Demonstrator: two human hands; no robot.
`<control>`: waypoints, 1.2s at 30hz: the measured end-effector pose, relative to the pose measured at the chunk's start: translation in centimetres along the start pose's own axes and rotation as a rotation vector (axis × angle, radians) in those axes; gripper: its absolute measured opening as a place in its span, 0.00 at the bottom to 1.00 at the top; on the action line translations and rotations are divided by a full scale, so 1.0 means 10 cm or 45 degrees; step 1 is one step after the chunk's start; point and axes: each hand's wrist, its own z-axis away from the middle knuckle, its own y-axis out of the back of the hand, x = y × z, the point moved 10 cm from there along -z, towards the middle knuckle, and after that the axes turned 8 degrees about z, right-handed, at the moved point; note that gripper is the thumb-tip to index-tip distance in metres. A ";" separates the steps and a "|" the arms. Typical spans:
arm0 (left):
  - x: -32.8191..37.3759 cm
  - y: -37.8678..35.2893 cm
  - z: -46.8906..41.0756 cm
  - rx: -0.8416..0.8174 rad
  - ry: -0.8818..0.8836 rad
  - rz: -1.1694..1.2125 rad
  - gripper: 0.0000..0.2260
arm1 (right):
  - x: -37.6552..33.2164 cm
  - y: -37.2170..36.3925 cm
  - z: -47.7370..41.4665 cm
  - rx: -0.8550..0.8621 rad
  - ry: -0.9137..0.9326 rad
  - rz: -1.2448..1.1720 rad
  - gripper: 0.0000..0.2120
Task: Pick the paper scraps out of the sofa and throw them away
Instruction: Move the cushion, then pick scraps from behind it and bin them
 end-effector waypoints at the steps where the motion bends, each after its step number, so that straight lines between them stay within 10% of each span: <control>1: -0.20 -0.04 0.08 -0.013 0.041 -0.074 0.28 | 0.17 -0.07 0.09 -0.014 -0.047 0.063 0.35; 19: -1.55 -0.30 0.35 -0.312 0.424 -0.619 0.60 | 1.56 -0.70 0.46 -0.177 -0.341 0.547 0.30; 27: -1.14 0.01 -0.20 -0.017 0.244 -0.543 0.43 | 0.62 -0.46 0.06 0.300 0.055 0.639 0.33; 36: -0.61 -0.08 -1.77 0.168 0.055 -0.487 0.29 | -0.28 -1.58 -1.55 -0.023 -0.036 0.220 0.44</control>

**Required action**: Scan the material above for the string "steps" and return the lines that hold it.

**Response to this task**:
`<control>`: waypoints, 1.2s at 30hz: the measured end-effector pose, relative to the pose measured at the chunk's start: translation in centimetres along the start pose's own axes and rotation as a rotation vector (axis × angle, radians) in those axes; gripper: its absolute measured opening as a place in its span, 0.00 at the bottom to 1.00 at the top; on the action line translations and rotations are divided by a full scale, so 1.0 means 10 cm or 45 degrees; step 1 is one step after the chunk's start; point and axes: each hand's wrist, its own z-axis away from the middle knuckle, its own y-axis out of the back of the hand, x = y × z, the point moved 10 cm from there along -z, towards the middle knuckle, and after that the axes turned 8 degrees about z, right-handed, at the moved point; note that gripper is the thumb-tip to index-tip distance in metres. A ";" separates the steps and a "|" the arms. Typical spans:
 end-effector waypoints at the steps where the motion bends, each after its step number, so that straight lines between them stay within 10% of each span: <control>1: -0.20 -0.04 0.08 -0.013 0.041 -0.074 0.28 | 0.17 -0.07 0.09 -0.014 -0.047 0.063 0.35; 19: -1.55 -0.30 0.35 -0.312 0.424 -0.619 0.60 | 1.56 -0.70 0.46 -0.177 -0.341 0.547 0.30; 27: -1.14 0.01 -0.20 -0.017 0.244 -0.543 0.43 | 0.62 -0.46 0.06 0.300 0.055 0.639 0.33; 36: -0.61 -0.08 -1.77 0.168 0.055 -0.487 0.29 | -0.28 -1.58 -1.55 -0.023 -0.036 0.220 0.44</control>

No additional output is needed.